Baltimoreans dig up the past, and revel in it

May 09, 1995|By JACQUES KELLY

The voice on the telephone was upbeat and enthusiastic. Two words printed here had made the lady's day: Darley Park.

Darley Park?

It was a Saturday and I was trying to get the weekend's chores completed. The lady, let's call her Jane Darley, wanted to talk about an old Harford Road beer garden-amusement park that flourished maybe 90-plus years ago.

According to a family story, some of her ancestors went there and had a bit too much Gottlieb Baurenschmidt and Strauss beer (old GBS). This imbibing got them in trouble, but not nearly as much fame as it imparted in family legend. The story of the day the boys got tipsy at Darley Park refuses to die.

She was responding to a brief mention made here a week ago. I wrote that one of my ancestors once visited Darley Park and returned home with a large ceramic pitcher as a wheel-of-fortune prize. The pitcher's still in use.

The brief conversation about Darley Park made me realize the importance of the seemingly little detail dropped into a column about old Baltimore.

In my 25 years of writing tributes to a vanished or vanishing way of life here, I have realized that it is these minutiae that count.

It's that tiny pungent fact dropped into the larger story that makes someone's day, scores the mental home run.

And sometimes, that home run is scored on an error.

Robert J. Dvorak, who lives in Arnold, spotted a boo-boo a few weeks ago.

I was rattling on about the various restaurants in the Hutzler Brothers' department stores in and around Baltimore. I stated the Eastpoint store had a dining spot called the Cloverleaf Room, a name that recognized the Baltimore Beltway.

Mr. Dvorak spotted the error, noting that Eastpoint opened in 1956. The Beltway was completed in stages and was not a reality that early. The cloverleaf referred to was at North Point Road and Eastern Avenue, which I've heard called the first true automobile cloverleaf in this area.

Now watch it. I'm not sure. Was it absolutely the first cloverleaf? The first on the east side? I do not know.

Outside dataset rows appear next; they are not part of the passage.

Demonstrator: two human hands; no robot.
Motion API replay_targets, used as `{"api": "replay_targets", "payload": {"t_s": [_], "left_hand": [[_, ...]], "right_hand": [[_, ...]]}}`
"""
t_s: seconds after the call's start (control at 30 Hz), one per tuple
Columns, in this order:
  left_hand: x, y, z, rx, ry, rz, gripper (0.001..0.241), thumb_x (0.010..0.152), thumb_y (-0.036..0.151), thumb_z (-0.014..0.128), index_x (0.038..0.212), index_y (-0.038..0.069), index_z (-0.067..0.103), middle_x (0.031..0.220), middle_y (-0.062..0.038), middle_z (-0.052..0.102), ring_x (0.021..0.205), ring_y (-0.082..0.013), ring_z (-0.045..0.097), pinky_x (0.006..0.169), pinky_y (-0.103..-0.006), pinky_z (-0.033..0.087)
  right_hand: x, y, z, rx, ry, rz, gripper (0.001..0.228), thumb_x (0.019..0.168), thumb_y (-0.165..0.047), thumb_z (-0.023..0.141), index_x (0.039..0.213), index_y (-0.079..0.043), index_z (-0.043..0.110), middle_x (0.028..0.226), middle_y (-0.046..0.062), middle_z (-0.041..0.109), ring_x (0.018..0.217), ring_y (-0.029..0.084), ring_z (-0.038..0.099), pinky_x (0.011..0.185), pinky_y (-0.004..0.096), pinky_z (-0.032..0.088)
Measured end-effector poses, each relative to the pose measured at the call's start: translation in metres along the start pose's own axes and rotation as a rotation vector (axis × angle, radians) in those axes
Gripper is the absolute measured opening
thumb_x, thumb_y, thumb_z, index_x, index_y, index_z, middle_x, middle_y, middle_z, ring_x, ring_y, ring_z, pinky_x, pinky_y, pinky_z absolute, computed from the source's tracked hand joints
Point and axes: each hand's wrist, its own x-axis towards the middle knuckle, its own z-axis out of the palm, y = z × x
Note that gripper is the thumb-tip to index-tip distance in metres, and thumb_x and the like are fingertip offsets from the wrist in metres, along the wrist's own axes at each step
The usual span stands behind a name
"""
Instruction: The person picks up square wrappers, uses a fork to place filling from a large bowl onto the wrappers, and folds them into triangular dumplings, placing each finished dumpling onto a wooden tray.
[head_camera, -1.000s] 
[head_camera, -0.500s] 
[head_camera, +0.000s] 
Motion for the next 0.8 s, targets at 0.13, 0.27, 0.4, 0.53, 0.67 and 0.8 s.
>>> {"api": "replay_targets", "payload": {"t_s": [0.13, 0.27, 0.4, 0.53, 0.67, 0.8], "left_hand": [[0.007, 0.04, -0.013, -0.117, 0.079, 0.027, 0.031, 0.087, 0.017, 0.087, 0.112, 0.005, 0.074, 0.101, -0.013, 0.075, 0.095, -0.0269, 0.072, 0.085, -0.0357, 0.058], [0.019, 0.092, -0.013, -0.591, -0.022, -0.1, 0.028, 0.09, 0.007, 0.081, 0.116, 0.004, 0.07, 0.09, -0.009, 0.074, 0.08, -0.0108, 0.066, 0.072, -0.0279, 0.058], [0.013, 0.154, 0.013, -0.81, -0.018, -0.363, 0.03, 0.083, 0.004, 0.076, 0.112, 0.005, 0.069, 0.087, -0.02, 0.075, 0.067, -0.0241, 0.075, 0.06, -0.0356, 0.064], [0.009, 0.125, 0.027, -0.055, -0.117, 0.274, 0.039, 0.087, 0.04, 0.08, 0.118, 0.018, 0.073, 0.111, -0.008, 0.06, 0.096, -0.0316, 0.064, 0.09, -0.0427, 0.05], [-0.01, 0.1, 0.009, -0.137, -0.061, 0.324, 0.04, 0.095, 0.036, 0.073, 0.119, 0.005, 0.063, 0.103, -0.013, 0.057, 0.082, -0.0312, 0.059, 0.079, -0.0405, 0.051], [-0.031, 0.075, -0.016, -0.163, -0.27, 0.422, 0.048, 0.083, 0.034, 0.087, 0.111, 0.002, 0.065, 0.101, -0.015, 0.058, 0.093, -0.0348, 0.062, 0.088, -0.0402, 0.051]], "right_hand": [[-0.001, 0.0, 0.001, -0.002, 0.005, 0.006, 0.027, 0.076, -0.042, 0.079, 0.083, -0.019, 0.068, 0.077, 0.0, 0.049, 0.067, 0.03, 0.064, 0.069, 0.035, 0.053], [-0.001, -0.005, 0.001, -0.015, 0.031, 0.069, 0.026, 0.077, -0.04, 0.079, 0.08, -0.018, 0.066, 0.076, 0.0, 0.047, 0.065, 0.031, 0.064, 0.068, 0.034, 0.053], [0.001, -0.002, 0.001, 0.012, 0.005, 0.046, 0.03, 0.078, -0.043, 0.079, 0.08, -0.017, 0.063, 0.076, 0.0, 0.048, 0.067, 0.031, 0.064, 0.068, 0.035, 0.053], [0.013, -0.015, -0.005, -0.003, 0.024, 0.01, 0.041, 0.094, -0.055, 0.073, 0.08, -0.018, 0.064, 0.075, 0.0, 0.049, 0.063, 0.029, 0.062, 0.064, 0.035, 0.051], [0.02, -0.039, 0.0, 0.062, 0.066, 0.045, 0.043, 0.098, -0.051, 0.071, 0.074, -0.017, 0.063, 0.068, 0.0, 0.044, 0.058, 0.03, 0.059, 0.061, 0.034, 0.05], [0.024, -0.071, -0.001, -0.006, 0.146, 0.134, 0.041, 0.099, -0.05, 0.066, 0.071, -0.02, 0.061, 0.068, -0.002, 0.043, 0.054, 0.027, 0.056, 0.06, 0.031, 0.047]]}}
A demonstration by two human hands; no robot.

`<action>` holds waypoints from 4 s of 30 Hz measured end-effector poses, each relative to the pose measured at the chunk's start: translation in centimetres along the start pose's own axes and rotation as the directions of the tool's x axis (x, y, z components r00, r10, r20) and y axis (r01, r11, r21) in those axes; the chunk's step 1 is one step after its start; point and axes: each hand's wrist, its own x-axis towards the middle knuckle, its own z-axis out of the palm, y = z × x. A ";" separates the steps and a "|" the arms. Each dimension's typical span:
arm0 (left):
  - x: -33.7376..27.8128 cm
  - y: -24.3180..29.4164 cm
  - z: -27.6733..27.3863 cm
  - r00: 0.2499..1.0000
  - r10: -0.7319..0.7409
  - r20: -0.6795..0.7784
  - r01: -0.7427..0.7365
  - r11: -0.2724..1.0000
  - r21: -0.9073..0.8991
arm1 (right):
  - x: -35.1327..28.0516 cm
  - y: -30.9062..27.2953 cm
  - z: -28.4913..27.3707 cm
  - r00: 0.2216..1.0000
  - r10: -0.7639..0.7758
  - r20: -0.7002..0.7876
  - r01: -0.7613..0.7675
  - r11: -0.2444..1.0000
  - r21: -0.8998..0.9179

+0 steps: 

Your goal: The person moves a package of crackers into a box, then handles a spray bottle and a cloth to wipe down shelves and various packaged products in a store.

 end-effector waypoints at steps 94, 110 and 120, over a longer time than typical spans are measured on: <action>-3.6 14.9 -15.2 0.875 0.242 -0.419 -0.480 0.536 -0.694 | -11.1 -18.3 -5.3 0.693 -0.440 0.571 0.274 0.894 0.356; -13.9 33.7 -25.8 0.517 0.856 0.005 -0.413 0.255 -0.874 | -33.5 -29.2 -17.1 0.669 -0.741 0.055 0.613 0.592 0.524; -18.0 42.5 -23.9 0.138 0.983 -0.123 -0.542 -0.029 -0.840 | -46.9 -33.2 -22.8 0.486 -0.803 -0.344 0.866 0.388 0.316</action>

Perhaps it is because Baltimore still has an absolutely-set-in-its-ways population that the past remains a part of daily reality. This is a hard concept for outsiders to grasp. Old-time Baltimoreans would rather dissect the past than crystal-ball the future. Late-breaking news is fine, but vintage history is sublime.

Not long ago, the Nordstrom department stores opened an outlet at Towson Town Center. The opening weekend was highly promoted and attracted both the curious and the shoppers.

I was standing in the Nordstrom basement store called The Rack as hundreds of bargain hunters swarmed the aisles. People were trying on garments and untidying the shoe displays. It was a retail carnival.

A little voice chirped through the din of this store-opening hoopla. It was a woman of advanced age. She had come for the show, but apparently was a little put off by the clatter and commotion around her.

"This reminds me of Bernheimer's basement," she called out to her friends.

I could not believe my ears. Here we were in 1990s Towson. Bernheimer's basement was last open in 1927.

The woman was quite accurate. Nordstrom's basement selling area did bear comparison with the old Howard-Lexington-Fayette streets store, Bernheimer-Leader. It's just that I never expected to hear that comparison uttered. Welcome to vintage Baltimore.

I should have learned this lesson by now: Drop the names of seemingly obscure movie theaters, bowling alleys and ice cream parlors into columns.

Let's call these citations the Darley Parks of Baltimore.

These are the places that the official histories may have overlooked. Yet when you drop names like George Doebereiner's bakery on North Avenue, Schwaab's bowling lanes and soda fountain in Waverly, Cooper's ice cream parlor in South Baltimore or Temple's of Hamilton, you jog the memories of longtime Baltimoreans.

If you really want to start people pulling their hair over history, ask what was the name of Hutzler's fanciest women's dress salon? What was its second fanciest?